Problem to solve —
Reproduce the data below verbatim from the line containing "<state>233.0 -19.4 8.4" through its final line, and produce nothing more.

Material provided —

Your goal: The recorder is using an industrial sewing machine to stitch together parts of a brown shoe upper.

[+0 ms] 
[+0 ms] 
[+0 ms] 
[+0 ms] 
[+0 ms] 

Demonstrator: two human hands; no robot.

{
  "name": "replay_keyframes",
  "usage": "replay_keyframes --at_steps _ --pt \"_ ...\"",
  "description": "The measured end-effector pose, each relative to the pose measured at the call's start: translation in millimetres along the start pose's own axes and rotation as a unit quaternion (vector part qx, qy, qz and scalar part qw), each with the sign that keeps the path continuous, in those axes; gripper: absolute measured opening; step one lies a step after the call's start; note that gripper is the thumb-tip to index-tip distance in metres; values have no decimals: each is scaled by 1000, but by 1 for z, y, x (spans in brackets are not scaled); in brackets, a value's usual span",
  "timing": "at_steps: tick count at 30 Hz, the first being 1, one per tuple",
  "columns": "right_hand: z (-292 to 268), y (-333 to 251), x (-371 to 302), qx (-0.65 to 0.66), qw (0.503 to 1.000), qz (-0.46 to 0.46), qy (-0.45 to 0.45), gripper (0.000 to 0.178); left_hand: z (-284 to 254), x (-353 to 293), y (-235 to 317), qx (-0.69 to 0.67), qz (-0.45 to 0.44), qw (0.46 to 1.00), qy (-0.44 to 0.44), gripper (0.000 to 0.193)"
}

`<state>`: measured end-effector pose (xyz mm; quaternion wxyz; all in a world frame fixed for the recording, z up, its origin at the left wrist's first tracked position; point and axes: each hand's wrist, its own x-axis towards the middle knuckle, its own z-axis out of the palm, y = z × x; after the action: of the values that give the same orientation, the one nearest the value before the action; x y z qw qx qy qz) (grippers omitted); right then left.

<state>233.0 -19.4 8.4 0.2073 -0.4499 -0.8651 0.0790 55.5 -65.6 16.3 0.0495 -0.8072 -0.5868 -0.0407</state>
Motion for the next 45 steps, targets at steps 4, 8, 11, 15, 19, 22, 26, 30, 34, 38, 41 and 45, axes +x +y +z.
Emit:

Answer for the task —
<state>233.0 -19.4 8.4 0.2073 -0.4499 -0.8651 0.0790 55.5 -65.6 16.3 0.0495 -0.8072 -0.5868 -0.0407</state>
Motion for the next 45 steps, targets at steps 4, 8, 11, 15, 19, 22, 26, 30, 34, 38, 41 and 45, axes +x +y +z.
Emit:

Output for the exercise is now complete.